▶ _What the exercise asks_: Look through the data below and extract, unchanged, the lines from the one that contains "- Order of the" to the one that contains "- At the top", both included.

═══ Data extract ═══

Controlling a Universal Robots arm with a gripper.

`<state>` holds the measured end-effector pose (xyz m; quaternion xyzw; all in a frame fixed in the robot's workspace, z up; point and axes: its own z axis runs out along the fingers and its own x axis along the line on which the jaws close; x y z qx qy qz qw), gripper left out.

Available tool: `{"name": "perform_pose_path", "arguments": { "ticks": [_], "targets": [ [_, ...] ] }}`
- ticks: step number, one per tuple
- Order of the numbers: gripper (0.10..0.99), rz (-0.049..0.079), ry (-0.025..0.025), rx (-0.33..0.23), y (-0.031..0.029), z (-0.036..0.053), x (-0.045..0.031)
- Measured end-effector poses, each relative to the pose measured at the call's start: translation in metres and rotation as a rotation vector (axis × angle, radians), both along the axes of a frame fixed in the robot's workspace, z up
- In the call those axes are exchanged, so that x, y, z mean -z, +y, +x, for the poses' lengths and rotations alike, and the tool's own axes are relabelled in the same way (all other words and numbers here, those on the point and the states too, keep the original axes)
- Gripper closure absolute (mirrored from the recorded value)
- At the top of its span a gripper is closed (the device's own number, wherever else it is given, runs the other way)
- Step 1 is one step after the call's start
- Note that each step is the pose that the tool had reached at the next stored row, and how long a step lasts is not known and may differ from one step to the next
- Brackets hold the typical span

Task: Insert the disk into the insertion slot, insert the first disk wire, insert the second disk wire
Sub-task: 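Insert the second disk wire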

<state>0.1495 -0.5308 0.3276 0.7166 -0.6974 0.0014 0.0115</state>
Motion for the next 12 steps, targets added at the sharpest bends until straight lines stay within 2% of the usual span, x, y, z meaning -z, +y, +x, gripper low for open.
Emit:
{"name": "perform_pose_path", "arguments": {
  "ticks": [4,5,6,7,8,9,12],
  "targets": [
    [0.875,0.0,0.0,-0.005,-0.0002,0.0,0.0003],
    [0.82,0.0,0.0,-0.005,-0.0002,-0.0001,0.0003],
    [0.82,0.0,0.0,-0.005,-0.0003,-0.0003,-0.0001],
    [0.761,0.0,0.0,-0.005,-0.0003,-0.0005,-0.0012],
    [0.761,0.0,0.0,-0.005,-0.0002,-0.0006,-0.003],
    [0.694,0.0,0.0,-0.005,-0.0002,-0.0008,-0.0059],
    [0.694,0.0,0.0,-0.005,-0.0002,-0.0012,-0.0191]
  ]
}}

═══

▶ _Answer box_:
- Order of the numbers: gripper (0.10..0.99), rz (-0.049..0.079), ry (-0.025..0.025), rx (-0.33..0.23), y (-0.031..0.029), z (-0.036..0.053), x (-0.045..0.031)
- Measured end-effector poses, each relative to the pose measured at the call's start: translation in metres and rotation as a rotation vector (axis × angle, radians), both along the axes of a frame fixed in the robot's workspace, z up
- In the call those axes are exchanged, so that x, y, z mean -z, +y, +x, for the poses' lengths and rotations alike, and the tool's own axes are relabelled in the same way (all other words and numbers here, those on the point and the states too, keep the original axes)
- Gripper closure absolute (mirrored from the recorded value)
- At the top of its span a gripper is closed (the device's own number, wherever else it is given, runs the other way)

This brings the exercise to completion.